Quanjishi 全金詩 is a collection of Chinese-language poetry from the Jin period 金 (1115-1234) compiled by Guo Yuanyu 郭元釪 (fl. 1711-16), courtesy name Yugong 于宮, style Shuangcun 雙村. He hailed from a salt merchant family in Jiangdu 江都, Jiangsu, and participated in the compilation of the rhyme dictionary Peiwen yunfu 佩文韻府. His own poetry collection is called Yihe'an shichao 一鶴庵詩鈔. Guo Yuanyu belongs to the so-called "Fifteen masters of Jiangsu" (Jiangzuo shiwu zi 江左十五子).
The collection Quanjinshi is also called Yuding Quanjinshi zengbu Zhongzhouji 御訂全金詩增補中州集, because it is basically a revision of Yuan Haowen's 元好問 (1190-1257) original collection Zhongzhouji 中州集. One shortcoming of the Zhongzhouji was that poems were not always completely recorded, but only those parts of them which were relevant to historical matters (yi shi cun shi 以詩存史).
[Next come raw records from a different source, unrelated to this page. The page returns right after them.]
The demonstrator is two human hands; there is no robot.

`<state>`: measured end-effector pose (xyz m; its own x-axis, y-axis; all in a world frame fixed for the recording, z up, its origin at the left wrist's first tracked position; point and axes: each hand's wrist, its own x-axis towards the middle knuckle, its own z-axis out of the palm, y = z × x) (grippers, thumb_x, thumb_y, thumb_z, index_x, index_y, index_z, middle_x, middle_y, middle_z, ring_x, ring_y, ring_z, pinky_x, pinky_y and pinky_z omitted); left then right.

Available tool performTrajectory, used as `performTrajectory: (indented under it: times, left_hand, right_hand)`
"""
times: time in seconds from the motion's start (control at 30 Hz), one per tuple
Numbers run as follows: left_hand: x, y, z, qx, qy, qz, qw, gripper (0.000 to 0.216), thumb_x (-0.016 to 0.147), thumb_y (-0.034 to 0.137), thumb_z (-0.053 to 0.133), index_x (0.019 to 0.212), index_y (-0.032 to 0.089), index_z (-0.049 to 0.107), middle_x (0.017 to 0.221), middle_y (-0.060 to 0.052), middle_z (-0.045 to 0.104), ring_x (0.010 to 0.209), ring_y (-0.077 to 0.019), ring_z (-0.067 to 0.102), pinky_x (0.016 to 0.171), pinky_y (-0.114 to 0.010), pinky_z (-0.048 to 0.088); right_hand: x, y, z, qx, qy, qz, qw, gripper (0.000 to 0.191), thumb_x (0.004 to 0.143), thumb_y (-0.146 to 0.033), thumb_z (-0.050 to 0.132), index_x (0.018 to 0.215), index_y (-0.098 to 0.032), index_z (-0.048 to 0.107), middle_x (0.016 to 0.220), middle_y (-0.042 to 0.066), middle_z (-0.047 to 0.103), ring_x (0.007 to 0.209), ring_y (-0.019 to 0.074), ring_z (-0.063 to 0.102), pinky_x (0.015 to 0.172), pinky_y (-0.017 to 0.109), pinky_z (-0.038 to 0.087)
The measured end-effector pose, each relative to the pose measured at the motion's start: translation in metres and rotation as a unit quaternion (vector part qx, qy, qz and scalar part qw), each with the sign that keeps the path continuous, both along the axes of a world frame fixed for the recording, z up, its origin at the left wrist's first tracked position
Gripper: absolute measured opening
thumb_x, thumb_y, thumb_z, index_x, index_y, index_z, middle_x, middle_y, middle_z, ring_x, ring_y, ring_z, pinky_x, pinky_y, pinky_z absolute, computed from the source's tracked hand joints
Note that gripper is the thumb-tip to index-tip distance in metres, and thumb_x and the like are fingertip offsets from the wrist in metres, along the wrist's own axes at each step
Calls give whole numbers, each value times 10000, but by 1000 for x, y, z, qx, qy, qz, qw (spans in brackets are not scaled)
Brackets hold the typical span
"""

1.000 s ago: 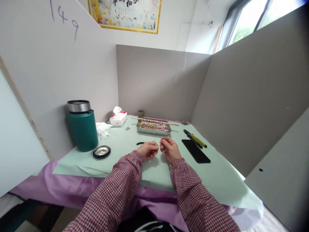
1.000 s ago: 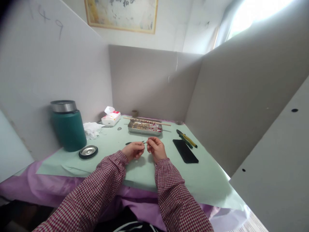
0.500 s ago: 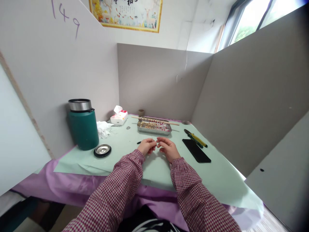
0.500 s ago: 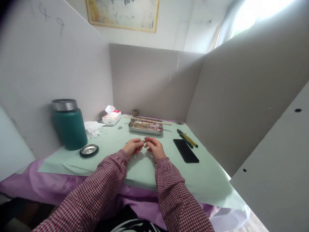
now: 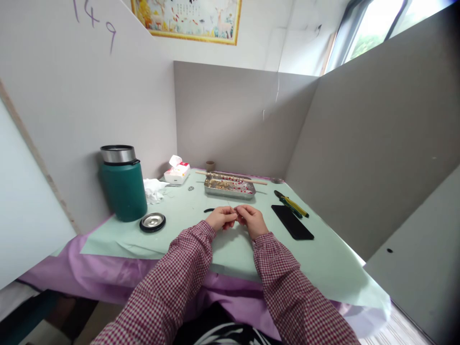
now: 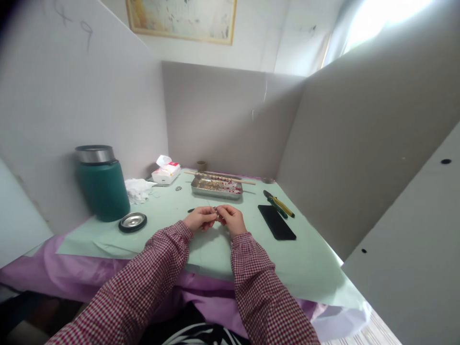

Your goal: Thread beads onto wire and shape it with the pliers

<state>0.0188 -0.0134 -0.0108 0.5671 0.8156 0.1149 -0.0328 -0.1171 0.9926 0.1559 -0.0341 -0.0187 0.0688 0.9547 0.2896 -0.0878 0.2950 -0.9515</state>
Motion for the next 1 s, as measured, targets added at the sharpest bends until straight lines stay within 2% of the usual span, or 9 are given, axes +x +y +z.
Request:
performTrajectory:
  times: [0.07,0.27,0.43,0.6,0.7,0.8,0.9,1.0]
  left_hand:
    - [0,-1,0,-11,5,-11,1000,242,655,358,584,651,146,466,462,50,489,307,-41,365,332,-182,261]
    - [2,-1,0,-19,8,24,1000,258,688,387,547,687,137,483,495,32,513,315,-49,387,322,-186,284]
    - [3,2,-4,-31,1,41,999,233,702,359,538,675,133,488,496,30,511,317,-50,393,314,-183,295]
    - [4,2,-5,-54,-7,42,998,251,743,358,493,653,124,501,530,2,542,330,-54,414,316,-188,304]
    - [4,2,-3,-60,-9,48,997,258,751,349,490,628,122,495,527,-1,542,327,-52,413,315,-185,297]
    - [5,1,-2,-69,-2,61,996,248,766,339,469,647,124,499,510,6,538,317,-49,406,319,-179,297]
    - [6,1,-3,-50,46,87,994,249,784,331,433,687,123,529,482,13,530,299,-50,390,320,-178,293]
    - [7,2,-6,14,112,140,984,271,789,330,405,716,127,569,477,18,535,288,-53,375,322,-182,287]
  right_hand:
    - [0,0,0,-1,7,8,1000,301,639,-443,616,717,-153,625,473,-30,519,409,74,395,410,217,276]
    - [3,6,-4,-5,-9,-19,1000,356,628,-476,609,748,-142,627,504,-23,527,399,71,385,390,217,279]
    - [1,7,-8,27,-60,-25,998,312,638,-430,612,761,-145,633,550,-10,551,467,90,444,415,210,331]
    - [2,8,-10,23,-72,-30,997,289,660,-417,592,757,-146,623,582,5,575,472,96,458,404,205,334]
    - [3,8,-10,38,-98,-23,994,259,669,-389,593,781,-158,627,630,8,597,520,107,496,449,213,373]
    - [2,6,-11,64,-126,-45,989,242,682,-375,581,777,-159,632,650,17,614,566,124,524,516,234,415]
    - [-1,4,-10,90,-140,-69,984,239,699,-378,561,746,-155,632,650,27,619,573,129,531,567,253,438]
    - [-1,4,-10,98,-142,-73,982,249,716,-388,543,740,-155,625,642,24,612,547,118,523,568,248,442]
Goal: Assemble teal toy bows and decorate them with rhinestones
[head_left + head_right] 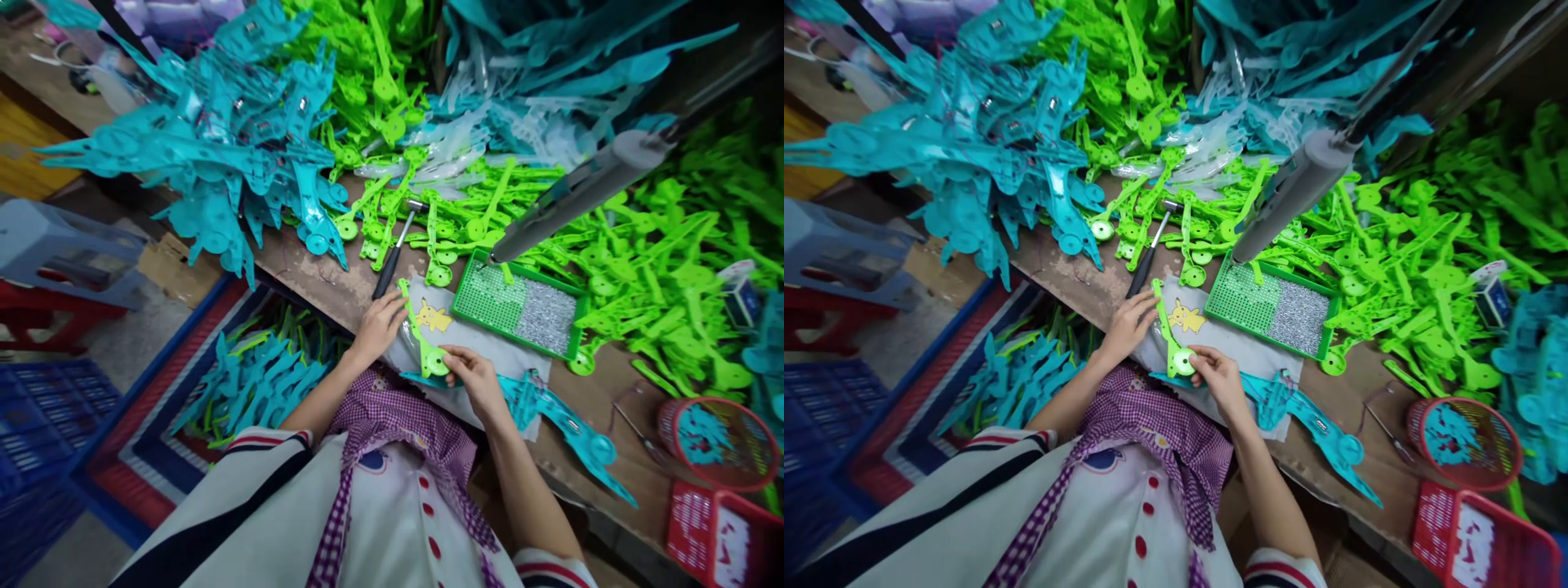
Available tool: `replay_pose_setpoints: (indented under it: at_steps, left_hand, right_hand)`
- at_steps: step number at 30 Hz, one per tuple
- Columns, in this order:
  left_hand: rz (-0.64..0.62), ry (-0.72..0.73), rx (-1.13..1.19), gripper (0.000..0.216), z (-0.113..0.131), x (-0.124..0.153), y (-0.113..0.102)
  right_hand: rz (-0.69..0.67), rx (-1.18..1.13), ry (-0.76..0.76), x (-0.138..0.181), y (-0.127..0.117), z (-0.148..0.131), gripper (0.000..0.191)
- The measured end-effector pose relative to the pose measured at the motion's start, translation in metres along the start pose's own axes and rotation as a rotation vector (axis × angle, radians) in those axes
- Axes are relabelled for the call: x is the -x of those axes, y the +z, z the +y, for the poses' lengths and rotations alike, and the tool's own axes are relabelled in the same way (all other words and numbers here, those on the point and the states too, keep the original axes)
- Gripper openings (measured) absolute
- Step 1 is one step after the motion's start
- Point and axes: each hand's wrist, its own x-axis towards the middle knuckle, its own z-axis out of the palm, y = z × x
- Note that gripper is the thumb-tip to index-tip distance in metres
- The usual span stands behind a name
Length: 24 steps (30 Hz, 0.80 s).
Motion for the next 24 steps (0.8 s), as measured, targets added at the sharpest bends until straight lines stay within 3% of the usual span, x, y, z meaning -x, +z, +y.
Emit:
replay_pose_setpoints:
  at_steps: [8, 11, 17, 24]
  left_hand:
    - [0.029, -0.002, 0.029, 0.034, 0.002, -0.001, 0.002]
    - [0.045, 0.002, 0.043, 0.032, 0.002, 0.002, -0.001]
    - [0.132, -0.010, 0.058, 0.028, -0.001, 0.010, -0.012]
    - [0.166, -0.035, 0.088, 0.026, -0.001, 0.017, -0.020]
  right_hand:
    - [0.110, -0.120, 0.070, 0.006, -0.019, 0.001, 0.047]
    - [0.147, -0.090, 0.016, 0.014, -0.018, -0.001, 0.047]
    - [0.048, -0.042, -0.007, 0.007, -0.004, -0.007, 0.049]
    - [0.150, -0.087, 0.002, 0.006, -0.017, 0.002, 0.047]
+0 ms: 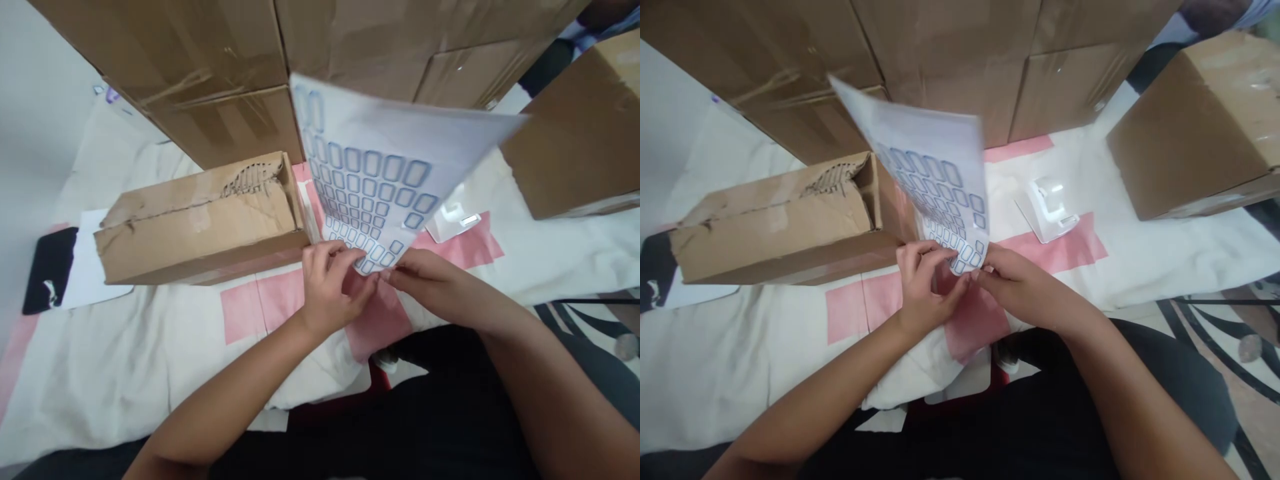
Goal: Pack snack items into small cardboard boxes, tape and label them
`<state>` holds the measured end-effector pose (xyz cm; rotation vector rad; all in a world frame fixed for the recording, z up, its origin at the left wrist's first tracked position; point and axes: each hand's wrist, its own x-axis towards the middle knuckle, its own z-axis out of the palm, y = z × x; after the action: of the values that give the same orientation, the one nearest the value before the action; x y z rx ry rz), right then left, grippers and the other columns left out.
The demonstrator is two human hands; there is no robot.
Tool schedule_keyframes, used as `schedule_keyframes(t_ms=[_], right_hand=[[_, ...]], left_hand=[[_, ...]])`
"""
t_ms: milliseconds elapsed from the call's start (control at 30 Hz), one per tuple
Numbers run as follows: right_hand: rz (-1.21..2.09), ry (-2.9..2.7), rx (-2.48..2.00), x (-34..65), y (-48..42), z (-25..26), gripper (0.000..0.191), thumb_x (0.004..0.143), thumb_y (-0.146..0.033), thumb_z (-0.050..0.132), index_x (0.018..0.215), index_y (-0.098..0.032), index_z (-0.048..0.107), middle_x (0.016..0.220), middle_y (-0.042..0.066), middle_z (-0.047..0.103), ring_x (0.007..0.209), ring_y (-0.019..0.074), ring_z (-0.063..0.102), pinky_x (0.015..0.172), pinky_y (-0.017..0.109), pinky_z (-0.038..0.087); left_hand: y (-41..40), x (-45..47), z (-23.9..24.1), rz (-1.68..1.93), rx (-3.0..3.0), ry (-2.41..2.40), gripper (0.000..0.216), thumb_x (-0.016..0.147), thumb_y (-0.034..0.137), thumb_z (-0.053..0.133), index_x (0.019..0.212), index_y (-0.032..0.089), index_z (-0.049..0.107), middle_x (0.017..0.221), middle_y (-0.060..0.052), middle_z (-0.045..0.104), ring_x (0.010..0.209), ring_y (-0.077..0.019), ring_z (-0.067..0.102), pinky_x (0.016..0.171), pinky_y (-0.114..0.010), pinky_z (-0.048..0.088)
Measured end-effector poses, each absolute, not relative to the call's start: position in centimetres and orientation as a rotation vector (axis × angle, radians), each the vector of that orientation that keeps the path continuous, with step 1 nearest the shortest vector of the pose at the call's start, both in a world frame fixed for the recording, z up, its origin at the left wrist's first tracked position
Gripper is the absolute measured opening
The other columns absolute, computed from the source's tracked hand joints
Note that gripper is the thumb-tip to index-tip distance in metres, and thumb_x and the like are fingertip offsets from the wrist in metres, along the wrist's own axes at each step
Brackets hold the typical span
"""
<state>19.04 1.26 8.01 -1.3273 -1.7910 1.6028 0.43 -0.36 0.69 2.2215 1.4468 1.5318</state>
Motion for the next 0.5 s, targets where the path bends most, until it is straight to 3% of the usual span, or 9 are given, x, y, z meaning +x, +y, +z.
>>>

Another one is that Yuan Haowen did not include poems of contemporaries which were still living. Yuan's 10-juan short book was thus enlarged to a 74-juan long collection which included the poems of 358 persons, with a total number of 5,544 pieces.
This largely supplemented version was published with a preface written by the Kangxi Emperor 康熙帝 (r. ). The book was first printed in 1711, and it is also included in the imperial collectanea Siku quanshu 四庫全書. The arrangement of the collection follows the Zhongzhouji as well as Liu Qi's 劉祁 (1203-1250) Guiqianzhi 歸潛志, which means that the poems are accompanied by a short biography and comments on the style.
One shortcoming of the Quanjinshi is that even quotations of single verses are included, if such were preserved in any source.
A re-edition was published by Xue Duanzhao 薛瑞兆, the Xinbian quanjinshi 新編全金詩, which assembles 1,200 poems of more than 600 persons (Zhonghua Shuju 中華書局 2021).